Actually we never saw an apples to apples comparison anywhere which shows that Macs are slower than Wintels... We have YET to see Macs compared to Wintels under heavy tasks while multitasking (which if you ask me the Macs beat EASILY the Wintels). Don't forget that performance is just one factor when one decides to buy a computer! The most important factors are: What you want to do with your computer and how you want to do it! Even on Wintels when one wants stability AND performance he doesn't buy JUST the top performing parts but the most stable ones... Some examples:
-ECC SDRAM PC133 versus DDR266
-Athlon MP 2400 versus Athlon XP 2800
-Xeon/2800 versus P4m/2400 versus P4/3060!!!

"That's generally it.  Thanx 4 ne response!  "

You are welcome and I really hope that you will be able to buy a Mac ASAP 

If money isn't a problem (I know that always is but...) go with the best G4 based Mac you can! And in any way you can't go wrong by buying a Mac with the word Power infront of it


----------



## gnubie (Feb 6, 2003)

I was looking to buy a new laptop for travel (work and recreation) since my current laptop is an old 133 MHz bookend.
What I really wanna do with it are several things
1) Digital photo editing and graphics
2) video editing
3) I am more of a command line guru than a GUI person and MAC OS X has the stuff I need/want (although i do have a distro of Linux).
4) There are pics that I have in Apple format that can't be read in Window$

Bottom line, I just wanted a new laptop and thinking of going the way of the Mac (so I can migrate away from Windows).

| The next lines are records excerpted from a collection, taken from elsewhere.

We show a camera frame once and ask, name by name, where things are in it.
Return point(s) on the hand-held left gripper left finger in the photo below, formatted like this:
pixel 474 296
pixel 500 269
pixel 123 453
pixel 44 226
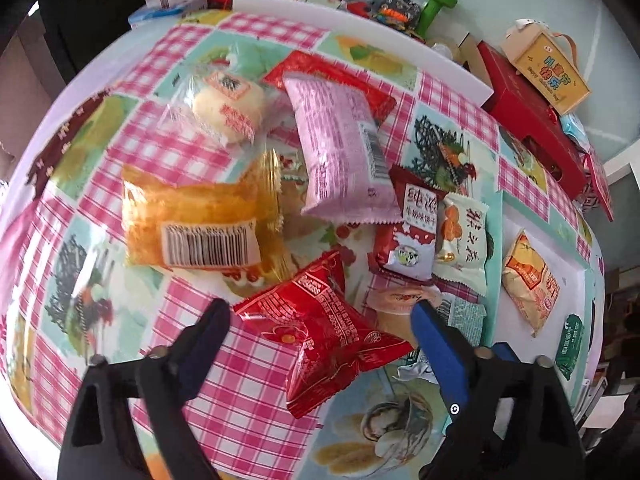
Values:
pixel 200 355

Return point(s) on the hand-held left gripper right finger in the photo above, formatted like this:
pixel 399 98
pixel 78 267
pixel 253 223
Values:
pixel 440 355

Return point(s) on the clear wafer packet green edges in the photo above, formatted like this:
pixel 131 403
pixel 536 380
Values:
pixel 465 317

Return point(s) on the pale packet with orange print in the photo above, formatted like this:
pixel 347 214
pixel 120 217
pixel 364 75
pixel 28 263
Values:
pixel 465 240

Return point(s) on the dark red biscuit packet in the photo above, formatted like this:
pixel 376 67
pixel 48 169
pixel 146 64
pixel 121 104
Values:
pixel 407 240

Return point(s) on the red puffy snack packet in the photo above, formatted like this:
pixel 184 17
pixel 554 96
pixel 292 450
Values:
pixel 320 345

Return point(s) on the yellow bread packet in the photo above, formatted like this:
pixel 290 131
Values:
pixel 190 205

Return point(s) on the pink snack packet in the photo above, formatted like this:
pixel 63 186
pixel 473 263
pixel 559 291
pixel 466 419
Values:
pixel 335 160

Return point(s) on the silver crumpled wrapper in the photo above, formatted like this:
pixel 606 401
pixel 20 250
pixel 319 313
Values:
pixel 415 367

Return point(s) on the peach and teal packet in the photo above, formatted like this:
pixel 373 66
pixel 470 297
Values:
pixel 395 305

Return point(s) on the pink checked tablecloth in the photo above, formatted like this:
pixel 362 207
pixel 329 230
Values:
pixel 240 410

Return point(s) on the orange beige snack packet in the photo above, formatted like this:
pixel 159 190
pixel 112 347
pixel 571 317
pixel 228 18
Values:
pixel 530 280

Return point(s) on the green snack packet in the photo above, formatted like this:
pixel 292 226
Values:
pixel 570 345

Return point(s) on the clear white bun packet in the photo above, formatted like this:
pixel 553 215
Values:
pixel 225 105

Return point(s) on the red gift box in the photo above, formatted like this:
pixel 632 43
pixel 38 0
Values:
pixel 520 105

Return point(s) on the white foam board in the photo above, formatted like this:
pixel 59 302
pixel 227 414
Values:
pixel 400 55

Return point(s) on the beige carry box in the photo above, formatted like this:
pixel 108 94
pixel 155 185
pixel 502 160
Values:
pixel 550 72

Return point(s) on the yellowish clear bottle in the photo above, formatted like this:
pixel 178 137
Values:
pixel 445 47

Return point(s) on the red gold patterned flat packet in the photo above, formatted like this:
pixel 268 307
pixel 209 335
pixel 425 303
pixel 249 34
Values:
pixel 310 67

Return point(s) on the light blue box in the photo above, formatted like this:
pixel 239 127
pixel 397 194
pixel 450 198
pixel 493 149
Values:
pixel 150 15

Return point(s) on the dark toy packet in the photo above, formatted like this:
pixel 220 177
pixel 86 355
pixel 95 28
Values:
pixel 397 10

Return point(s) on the red toy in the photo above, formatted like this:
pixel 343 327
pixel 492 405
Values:
pixel 357 8

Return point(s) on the dark cabinet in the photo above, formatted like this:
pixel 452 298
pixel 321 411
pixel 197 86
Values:
pixel 75 10

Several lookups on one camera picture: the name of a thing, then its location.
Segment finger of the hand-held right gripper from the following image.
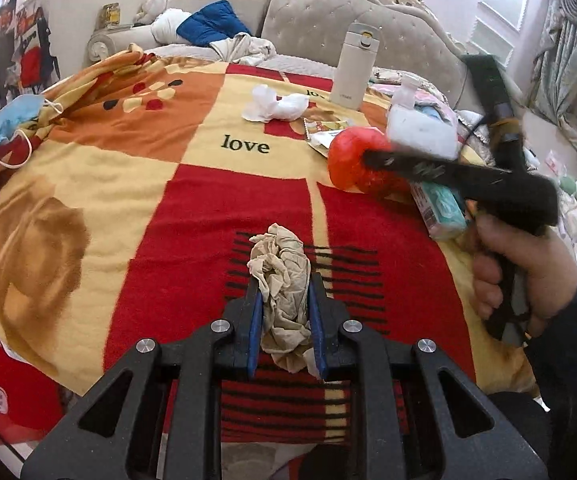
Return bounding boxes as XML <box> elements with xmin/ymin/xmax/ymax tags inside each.
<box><xmin>361</xmin><ymin>147</ymin><xmax>469</xmax><ymax>184</ymax></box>

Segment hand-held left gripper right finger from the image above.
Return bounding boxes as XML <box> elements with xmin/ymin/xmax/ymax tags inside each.
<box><xmin>308</xmin><ymin>270</ymin><xmax>551</xmax><ymax>480</ymax></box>

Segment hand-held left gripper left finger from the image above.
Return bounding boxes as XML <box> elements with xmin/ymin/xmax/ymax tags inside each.
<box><xmin>20</xmin><ymin>275</ymin><xmax>269</xmax><ymax>480</ymax></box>

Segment beige tissue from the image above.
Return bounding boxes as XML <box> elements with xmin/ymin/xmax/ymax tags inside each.
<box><xmin>247</xmin><ymin>224</ymin><xmax>319</xmax><ymax>373</ymax></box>

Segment white tissue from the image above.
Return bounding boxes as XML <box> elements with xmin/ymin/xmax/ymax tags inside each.
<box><xmin>242</xmin><ymin>85</ymin><xmax>310</xmax><ymax>123</ymax></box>

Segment person's right hand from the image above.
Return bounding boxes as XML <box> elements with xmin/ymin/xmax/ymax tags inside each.
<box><xmin>471</xmin><ymin>210</ymin><xmax>577</xmax><ymax>338</ymax></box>

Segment small white blue packet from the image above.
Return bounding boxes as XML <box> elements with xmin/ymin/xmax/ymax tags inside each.
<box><xmin>411</xmin><ymin>180</ymin><xmax>469</xmax><ymax>241</ymax></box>

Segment pink floral pillow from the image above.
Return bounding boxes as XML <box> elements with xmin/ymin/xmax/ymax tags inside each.
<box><xmin>415</xmin><ymin>87</ymin><xmax>461</xmax><ymax>123</ymax></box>

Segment white pill bottle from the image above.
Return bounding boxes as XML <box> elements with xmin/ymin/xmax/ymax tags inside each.
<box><xmin>389</xmin><ymin>74</ymin><xmax>421</xmax><ymax>111</ymax></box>

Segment yellow snack wrapper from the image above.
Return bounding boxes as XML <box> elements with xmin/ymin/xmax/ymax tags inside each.
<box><xmin>302</xmin><ymin>116</ymin><xmax>356</xmax><ymax>153</ymax></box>

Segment white thermos bottle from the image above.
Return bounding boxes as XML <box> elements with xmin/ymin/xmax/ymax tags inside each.
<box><xmin>331</xmin><ymin>22</ymin><xmax>375</xmax><ymax>109</ymax></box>

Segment patterned curtain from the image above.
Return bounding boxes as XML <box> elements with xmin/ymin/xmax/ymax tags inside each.
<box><xmin>528</xmin><ymin>0</ymin><xmax>577</xmax><ymax>161</ymax></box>

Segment red yellow printed blanket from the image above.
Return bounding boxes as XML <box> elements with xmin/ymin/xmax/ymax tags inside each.
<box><xmin>0</xmin><ymin>50</ymin><xmax>539</xmax><ymax>480</ymax></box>

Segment beige tufted headboard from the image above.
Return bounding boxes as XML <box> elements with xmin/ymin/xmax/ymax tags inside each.
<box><xmin>261</xmin><ymin>0</ymin><xmax>469</xmax><ymax>111</ymax></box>

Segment cream crumpled garment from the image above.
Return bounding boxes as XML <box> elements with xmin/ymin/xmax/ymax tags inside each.
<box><xmin>210</xmin><ymin>32</ymin><xmax>276</xmax><ymax>66</ymax></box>

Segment blue jacket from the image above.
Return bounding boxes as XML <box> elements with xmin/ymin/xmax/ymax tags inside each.
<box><xmin>176</xmin><ymin>0</ymin><xmax>252</xmax><ymax>46</ymax></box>

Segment red printed plastic bag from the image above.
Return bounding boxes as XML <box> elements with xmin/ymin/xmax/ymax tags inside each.
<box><xmin>0</xmin><ymin>290</ymin><xmax>69</xmax><ymax>441</ymax></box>

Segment white pillow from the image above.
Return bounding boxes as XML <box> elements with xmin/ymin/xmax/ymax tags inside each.
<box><xmin>151</xmin><ymin>7</ymin><xmax>194</xmax><ymax>43</ymax></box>

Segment beige sofa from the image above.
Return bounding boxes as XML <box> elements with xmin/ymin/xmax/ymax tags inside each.
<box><xmin>87</xmin><ymin>0</ymin><xmax>269</xmax><ymax>61</ymax></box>

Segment blue face mask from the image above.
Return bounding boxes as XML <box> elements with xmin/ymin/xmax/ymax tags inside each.
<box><xmin>0</xmin><ymin>94</ymin><xmax>64</xmax><ymax>168</ymax></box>

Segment hanging red clothes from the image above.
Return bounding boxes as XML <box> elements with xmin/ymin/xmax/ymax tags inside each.
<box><xmin>20</xmin><ymin>47</ymin><xmax>50</xmax><ymax>87</ymax></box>

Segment white cabinet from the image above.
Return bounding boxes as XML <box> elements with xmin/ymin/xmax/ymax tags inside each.
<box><xmin>48</xmin><ymin>0</ymin><xmax>162</xmax><ymax>81</ymax></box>

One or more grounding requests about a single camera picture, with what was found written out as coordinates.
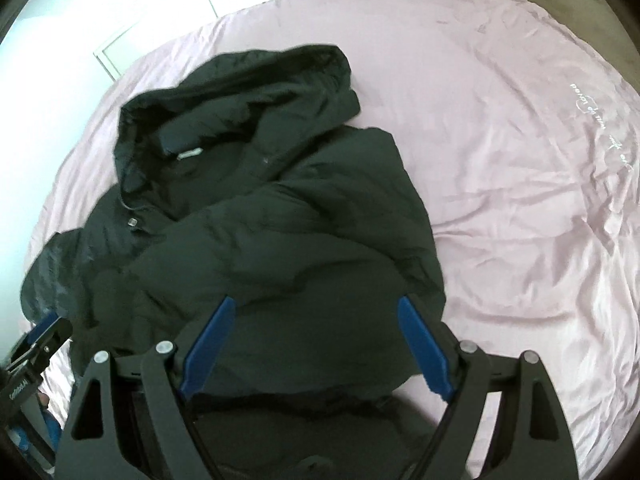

I want the G4 PowerBook but it is initially expensive so either I'll go 4 the 15" or the 12" G4 OR go the 17" G3 route.


----------



## dlloyd (Feb 6, 2003)

There is no 17" G3. The models are as folows:

G4: 12", 15", and 17"
G3: 12" and 14" (I have the 14" and I am very happy with it)


----------



## gnubie (Feb 6, 2003)

My bad


----------



## jeb1138 (Feb 6, 2003)

Apple supports the open source movement!  Need I say more?    Examples:  OS X is Unix, Darwin source code is available for all, Safari is based on open source KHTML and KJS and improvements are being sent back to the community, and Apple has created an very good X Window System for OS X.  Check it out:
http://www.apple.com/macosx/x11/


----------



## symphonix (Feb 6, 2003)

1) What can Macs do for me that Windoze can't do? 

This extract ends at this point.